Wondering why we don't need to test all odd numbers between 3 and candidate, why we can stop at the square root? The reason you can stop at the sqrt is because if there does not exist a factor less than or equal to the sqrt of a number, then clearly there can't be a factor greater than the sqrt since you would need a smaller number to multiply it by to reach the number being tested. More formally, assume that a number x doesn't have any factors less than or equal to sqrt(x), but that it does have a factor > sqrt(x). Let this factor be y. Ergo, there must exist some number z s.t. z*y = x, but z must be greater than sqrt(x) as well (since we already know there's no factor <= sqrt(x). So z*y > sqrt(x) * sqrt(x), or z*y > x, so z*y cannot equal x. Hence we have reached a contradiction.

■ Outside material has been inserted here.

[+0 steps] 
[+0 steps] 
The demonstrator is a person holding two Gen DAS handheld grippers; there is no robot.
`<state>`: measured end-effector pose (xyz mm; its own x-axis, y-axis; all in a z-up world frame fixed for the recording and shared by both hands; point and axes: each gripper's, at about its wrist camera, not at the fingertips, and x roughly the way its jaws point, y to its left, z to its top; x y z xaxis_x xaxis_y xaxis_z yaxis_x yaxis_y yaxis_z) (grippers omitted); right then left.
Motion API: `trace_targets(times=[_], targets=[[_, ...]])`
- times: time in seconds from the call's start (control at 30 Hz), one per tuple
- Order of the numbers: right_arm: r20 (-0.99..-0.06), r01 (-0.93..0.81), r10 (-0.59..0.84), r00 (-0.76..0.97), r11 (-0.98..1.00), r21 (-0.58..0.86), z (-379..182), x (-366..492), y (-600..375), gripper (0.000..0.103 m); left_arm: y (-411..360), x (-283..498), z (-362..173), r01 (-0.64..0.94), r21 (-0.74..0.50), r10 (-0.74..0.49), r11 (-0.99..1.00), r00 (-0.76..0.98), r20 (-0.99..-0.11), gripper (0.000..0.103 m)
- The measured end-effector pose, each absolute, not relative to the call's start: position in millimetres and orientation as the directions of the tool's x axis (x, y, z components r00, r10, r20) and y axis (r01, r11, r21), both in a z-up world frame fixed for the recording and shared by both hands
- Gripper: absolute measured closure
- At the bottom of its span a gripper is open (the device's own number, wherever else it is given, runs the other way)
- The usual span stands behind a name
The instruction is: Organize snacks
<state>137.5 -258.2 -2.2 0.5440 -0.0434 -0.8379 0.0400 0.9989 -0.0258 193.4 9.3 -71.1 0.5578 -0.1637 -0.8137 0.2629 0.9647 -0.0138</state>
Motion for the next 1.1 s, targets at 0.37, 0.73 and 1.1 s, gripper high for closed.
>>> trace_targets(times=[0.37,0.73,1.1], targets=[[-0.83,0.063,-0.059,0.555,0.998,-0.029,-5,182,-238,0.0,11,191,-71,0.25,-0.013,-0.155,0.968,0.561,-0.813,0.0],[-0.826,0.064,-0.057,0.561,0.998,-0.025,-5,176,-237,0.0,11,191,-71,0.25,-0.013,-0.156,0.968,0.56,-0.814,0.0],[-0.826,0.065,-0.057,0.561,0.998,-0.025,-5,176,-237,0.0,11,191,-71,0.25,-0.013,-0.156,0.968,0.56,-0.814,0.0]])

If you look closely at the code used by the Hashtable class, though, you'll find an off-by-one bug. Note that the loop only goes from 3 to a number less than the square root of candidate - it should be less than or equals. Why? Well, consider that candidate is the square of two primes, such as 25 or 49. Clearly these numbers are composite, but their only factor other than 1 and the number itself is precisely the number's square root - which will never get tested by the Primep() method! Hence, Primep() indicates that numbers like 25 and 49 are indeed prime. Oops.
Fortunately the Hashtable uses those pre-determined prime numbers for Hashtables with a size up to 7,199,369, but what if we have a Hashtable that exceeds this capacity? The Hashtable is going to try to find a prime number larger than twice the current capacity. If, by misfortune, that happens to come out to a number that happens to be the square of two primes... well, your Hashtable's capacity will become a non-prime number, which will potentially break the rehashing technique. That is, when rehashing you might end up back at the same bucket that you already tried. I imagine you might even end up in a loop, tirelessly hopping around filled buckets, never making progress. (The Hashtable is smart enough that if it loops around the number of buckets times, an exception is thrown...)
After I stumbled upon this bug in the .NET Framework I did a bit of Googling to see if what I had found had been discovered previously. And, sure enough, it has, as mentioned in this blog entry by Brad Abrams: Primes in the BCL... Part 2. Brad assures us that this will be fixed in 2.0.
Speaking of 2.0, with Whidbey a new Dictionary data structure is introduced, which uses chaining to handle conflicts rather than rehasing. With chaining, each bucket has a list of conflicts. When a conflict occurs, the item is added to this list (as opposed to probing for a new bucket as with rehasing). More info at this blog entry by Krzysztof Cwalina, or you could just read An Extensive Examination of Data Structures Using C# 2.0: Part 2.